En la vista de alineación de procedimientos, seleccione la región central de los picos haciendo clic y arrastrando el ratón. Haga clic en Alinear señales y, a continuación, en Aceptar. En los procedimientos, vista de ampliación de banda, elija el 50% central del pico monómero.

Asegúrese de que el detector de índice de refracción se especifica como instrumento de referencia. A continuación, haga clic en realizar ajuste y aplique para que coincida con las señales de dispersión UV y luz a la señal de índice de refracción. Zoom en los picos para verificar que se superponen muy de cerca dentro de la central 50 a 70% y luego haga clic en OK.

En los procedimientos, vista de normalización, seleccione el pico uno. Escriba 3,0 nanómetros como valor RG, haga clic en normalizar y, a continuación, haga clic en Aceptar. Vea el gráfico de los resultados en la vista de gráfico EASI.

Seleccione la masa molar en el menú desplegable de visualización en la parte superior de la ventana. Utilice el control, haga clic y arrastre para acercar la región de pico. Para ver los resultados de masa molar promedio de peso tabulado final para los picos de monómero y dimer, desplácese hasta los resultados máximos, los momentos de masa molar, MW y seleccione los resultados, informe resumen.

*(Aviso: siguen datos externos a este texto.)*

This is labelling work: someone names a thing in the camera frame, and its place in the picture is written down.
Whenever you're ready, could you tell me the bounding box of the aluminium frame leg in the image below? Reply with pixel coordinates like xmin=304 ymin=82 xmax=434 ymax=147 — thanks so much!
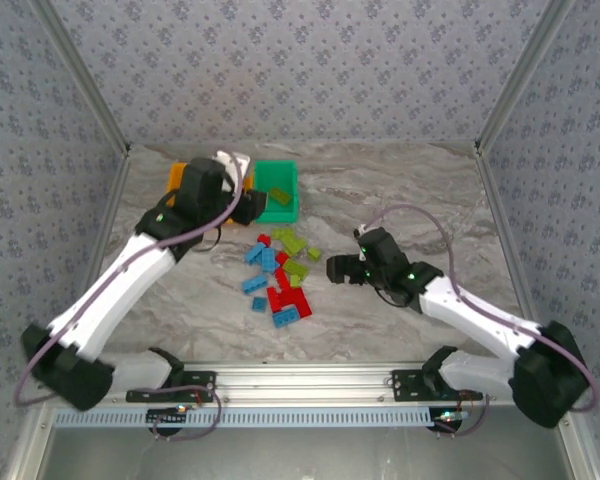
xmin=554 ymin=414 xmax=600 ymax=480
xmin=2 ymin=404 xmax=56 ymax=480

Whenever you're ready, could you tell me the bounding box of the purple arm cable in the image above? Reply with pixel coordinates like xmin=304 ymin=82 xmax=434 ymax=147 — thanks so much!
xmin=362 ymin=203 xmax=600 ymax=439
xmin=12 ymin=149 xmax=246 ymax=442

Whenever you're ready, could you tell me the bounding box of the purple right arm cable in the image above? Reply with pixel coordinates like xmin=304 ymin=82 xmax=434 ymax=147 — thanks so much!
xmin=362 ymin=203 xmax=600 ymax=439

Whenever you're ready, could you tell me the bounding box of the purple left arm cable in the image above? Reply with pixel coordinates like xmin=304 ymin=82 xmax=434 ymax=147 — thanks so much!
xmin=12 ymin=149 xmax=246 ymax=442

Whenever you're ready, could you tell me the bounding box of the aluminium mounting rail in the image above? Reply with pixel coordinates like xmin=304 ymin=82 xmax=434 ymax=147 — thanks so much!
xmin=112 ymin=362 xmax=516 ymax=406

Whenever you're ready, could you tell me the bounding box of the aluminium corner post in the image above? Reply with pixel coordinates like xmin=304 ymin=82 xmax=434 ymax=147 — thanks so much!
xmin=29 ymin=0 xmax=132 ymax=159
xmin=474 ymin=0 xmax=579 ymax=156

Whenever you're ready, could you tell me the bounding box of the green plastic bin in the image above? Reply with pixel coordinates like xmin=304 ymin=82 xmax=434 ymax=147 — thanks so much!
xmin=252 ymin=158 xmax=301 ymax=225

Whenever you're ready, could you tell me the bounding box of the small black controller board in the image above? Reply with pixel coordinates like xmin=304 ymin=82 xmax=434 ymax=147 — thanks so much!
xmin=146 ymin=405 xmax=190 ymax=436
xmin=432 ymin=408 xmax=465 ymax=436

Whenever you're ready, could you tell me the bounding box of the slotted grey cable duct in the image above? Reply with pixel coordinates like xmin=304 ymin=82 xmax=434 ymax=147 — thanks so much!
xmin=53 ymin=405 xmax=439 ymax=430

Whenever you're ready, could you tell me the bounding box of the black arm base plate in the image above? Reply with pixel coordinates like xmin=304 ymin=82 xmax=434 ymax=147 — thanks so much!
xmin=125 ymin=370 xmax=218 ymax=403
xmin=390 ymin=368 xmax=485 ymax=402

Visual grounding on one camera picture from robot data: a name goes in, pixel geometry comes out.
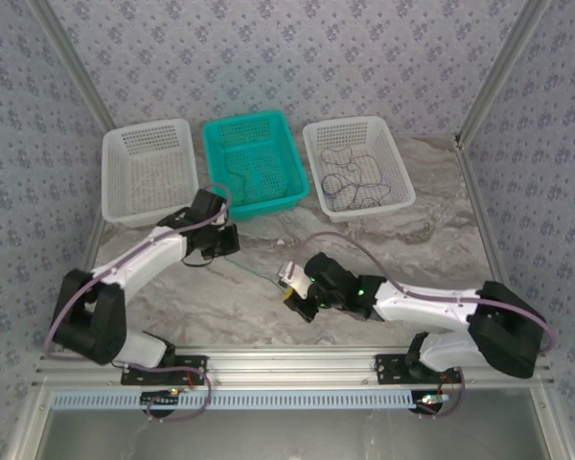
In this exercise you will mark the grey metal panel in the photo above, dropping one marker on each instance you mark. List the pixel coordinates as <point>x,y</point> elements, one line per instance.
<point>292,436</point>

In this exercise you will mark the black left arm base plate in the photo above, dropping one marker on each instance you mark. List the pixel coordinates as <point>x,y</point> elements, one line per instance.
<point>187,361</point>

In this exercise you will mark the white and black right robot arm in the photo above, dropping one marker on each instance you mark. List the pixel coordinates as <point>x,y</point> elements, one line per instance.
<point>421,306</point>

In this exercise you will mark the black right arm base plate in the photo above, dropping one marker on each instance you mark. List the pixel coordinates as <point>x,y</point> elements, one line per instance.
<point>390,366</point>

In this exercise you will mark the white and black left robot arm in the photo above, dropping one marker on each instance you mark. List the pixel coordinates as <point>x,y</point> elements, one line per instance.
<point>148,249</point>

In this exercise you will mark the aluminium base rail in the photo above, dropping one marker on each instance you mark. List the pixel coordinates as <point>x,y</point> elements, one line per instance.
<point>292,366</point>

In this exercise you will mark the teal perforated plastic basket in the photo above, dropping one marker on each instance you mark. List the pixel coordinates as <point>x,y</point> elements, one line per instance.
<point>263,144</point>

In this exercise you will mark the black controller board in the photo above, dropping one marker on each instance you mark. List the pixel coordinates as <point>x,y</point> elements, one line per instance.
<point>431,401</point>
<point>160,398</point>

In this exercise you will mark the aluminium frame post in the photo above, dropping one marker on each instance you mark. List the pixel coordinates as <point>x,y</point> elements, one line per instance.
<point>503,62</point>
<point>72,62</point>

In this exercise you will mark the white perforated plastic basket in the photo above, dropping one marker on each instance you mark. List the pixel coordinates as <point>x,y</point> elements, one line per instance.
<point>393,158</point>
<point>144,153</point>

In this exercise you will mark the aluminium table side rail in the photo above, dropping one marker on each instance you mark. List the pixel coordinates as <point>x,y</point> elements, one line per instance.
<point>481,215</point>
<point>92,242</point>

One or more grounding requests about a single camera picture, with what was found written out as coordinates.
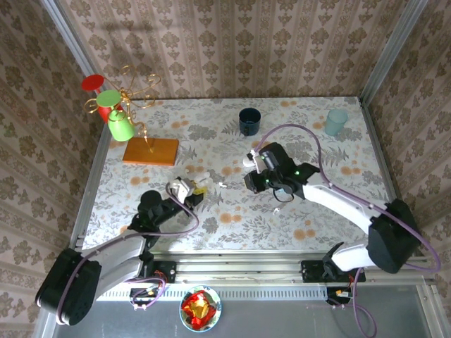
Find white earbud charging case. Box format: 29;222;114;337
190;170;214;188

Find dark blue cup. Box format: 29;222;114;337
238;107;262;137

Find floral patterned tablecloth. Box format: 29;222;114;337
84;96;407;254

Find light blue translucent cup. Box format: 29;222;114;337
323;108;350;137

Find green plastic cup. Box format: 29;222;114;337
97;89;137;142

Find black connector box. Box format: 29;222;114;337
129;287;163;306
326;287;353;306

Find red gold foil candies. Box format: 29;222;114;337
182;291;216;323

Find white blue rimmed bowl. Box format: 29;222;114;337
179;284;223;332

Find red plastic cup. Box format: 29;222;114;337
81;74;125;124

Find thin black cable loop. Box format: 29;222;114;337
271;186;294;204

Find gold wire stand wooden base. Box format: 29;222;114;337
83;65;180;167

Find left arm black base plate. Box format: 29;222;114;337
140;260;177;284

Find aluminium table side rail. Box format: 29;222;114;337
66;121;113;260
359;98;422;256

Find aluminium mounting rail frame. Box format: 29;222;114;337
49;250;436;284

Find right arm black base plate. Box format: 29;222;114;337
301;259;366;283

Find slotted grey cable duct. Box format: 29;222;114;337
94;285;330;302

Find aluminium frame post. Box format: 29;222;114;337
39;0;109;127
357;0;430;105

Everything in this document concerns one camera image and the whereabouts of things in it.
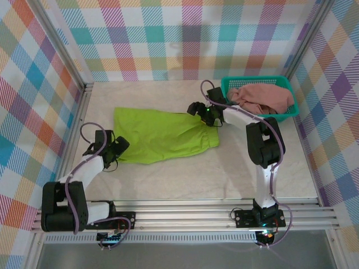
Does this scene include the lime green shorts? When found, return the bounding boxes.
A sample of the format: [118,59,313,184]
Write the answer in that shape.
[113,106,220,165]

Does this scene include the pink shorts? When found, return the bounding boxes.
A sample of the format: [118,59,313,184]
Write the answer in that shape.
[226,84,294,115]

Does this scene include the teal plastic basket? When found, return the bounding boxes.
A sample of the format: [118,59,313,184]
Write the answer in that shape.
[220,75,300,124]

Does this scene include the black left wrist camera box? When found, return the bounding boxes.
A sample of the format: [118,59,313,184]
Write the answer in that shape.
[94,129,114,150]

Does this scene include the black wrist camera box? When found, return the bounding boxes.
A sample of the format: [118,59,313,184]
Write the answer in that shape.
[206,87,227,106]
[94,129,114,150]

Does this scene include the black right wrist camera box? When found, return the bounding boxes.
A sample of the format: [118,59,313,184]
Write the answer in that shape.
[206,87,227,106]

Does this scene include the thin black left gripper cable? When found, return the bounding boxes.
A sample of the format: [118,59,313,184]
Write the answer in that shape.
[102,159,119,173]

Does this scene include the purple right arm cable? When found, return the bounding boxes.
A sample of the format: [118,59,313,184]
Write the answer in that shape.
[199,80,294,249]

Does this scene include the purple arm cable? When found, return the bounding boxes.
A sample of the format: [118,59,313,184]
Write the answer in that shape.
[199,80,294,249]
[65,122,132,251]

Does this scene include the aluminium left side rail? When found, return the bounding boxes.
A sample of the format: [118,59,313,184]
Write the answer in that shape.
[49,83,95,211]

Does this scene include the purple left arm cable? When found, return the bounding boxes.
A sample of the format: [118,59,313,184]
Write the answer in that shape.
[65,122,132,251]

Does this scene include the aluminium front rail beam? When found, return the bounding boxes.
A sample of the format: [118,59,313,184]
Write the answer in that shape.
[30,198,340,234]

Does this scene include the slotted grey cable duct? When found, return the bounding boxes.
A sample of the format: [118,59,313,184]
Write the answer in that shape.
[44,234,259,244]

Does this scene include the aluminium left corner post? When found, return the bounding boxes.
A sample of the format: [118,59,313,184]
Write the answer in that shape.
[26,0,95,88]

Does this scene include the aluminium corner post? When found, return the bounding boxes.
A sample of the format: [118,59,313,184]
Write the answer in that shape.
[283,0,337,84]
[26,0,95,88]

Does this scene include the aluminium right corner post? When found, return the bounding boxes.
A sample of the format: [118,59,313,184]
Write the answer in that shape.
[283,0,337,84]

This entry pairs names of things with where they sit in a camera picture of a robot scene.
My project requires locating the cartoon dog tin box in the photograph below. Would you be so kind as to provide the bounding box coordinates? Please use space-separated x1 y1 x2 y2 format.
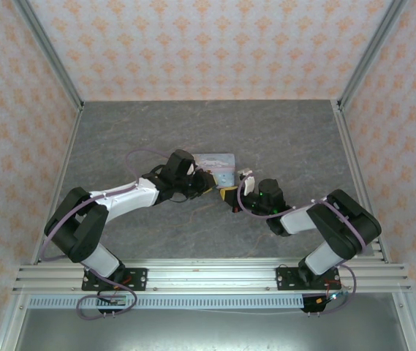
194 152 238 188

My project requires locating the grey metal shelf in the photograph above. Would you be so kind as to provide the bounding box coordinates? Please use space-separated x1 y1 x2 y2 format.
0 303 416 351

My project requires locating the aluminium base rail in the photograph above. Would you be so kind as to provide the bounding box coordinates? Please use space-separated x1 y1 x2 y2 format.
12 257 412 294

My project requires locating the aluminium table side rail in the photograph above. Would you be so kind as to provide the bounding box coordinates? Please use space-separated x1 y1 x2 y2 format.
333 100 390 264

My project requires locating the white slotted cable duct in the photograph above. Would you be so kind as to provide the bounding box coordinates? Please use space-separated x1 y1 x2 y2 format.
28 295 306 310

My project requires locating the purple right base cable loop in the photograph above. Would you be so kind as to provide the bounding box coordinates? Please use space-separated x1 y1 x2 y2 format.
304 263 358 317

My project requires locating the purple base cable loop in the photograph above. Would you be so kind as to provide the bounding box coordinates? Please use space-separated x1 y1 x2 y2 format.
75 281 139 320
304 263 358 317

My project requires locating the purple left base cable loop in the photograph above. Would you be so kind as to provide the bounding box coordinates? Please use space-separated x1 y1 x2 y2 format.
75 281 139 320

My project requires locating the aluminium frame post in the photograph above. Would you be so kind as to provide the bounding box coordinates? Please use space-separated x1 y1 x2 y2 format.
337 0 412 113
12 0 85 113

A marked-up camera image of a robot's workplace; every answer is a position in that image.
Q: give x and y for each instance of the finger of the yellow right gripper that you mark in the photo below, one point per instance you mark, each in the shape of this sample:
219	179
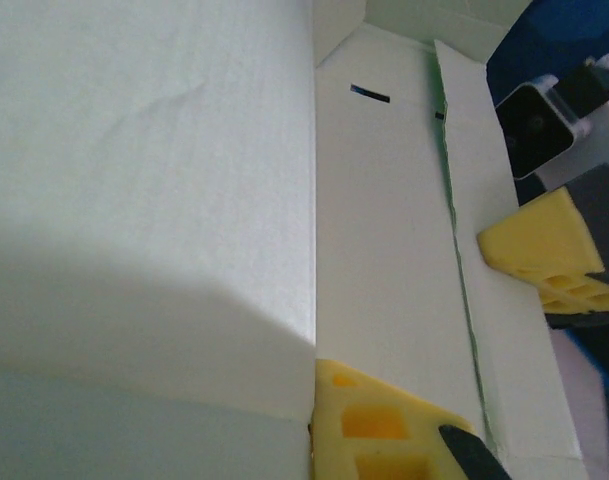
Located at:
539	240

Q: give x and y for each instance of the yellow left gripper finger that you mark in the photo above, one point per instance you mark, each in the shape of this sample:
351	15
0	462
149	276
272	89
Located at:
374	450

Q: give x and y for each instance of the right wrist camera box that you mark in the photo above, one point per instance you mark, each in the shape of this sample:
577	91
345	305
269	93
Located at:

La pureza se reporta bajo los resultados máximos, fracción de masa. En el menú de archivos, seleccione Guardar como método y guarde los datos BSA analizados como un método estándar para mediciones futuras de todos los tipos de proteínas. Los parámetros de normalización y ampliación de banda determinados para BSA se transferirán en el análisis.

Aquí se muestran los análisis SEC-MALS de BSA, utilizando una columna de exclusión de tamaño de poro de 200 Angstrom. Las trazas de cromatograma se normalizan al pico del monómero y se compensan para mayor claridad. Se señalan artefactos comunes que pueden ser ignorados, incluyendo un pico de partícula cerca del comienzo de la señal de dispersión de luz, así como picos de sal y aire disuelto cerca del volumen total de permeación en la señal del índice de refracción.

El cromatograma exhibe una excelente separación monomerímero-dimer-trimer, y la señal de dispersión de luz exhibe una señal alta al ruido. Los valores de masa molar promedio de peso monómero y dimer presentan una alta homogeneidad. Estos son ejemplos de análisis SEC-MALS de baja calidad.

En este ejemplo, la separación inadecuada en una columna de exclusión del tamaño de los poros de 75 Angstrom da como resultado un pico de partícula entre ocho y nueve minutos, que no está bien separado de las proteínas. Aquí, hay una relación señal-ruido inadecuada, y las partículas extensas adyacentes a las proteínas son evidentes en la señal de dispersión de la luz. Las claves para obtener buenos resultados de SEC-MALS son seleccionar una columna adecuada, asegurarse de que el sistema está calibrado con bajo ruido de dispersión de luz, y prefiltrar o centrifugar las muestras para eliminar partículas.

Después de SEC-MALS, las muestras de proteínas se pueden analizar más a fondo para la afinidad de unión, bioliza, resonancia de plasma superficial, calorimetría de valoración isotérmica, forometría biolerida, termoforesis a microescala, o gradiente de composición, dispersión de luz multiángulo. La estructura proteica puede determinarse mediante cristalografía de rayos X, malacroscopia crioelectrón o RMN.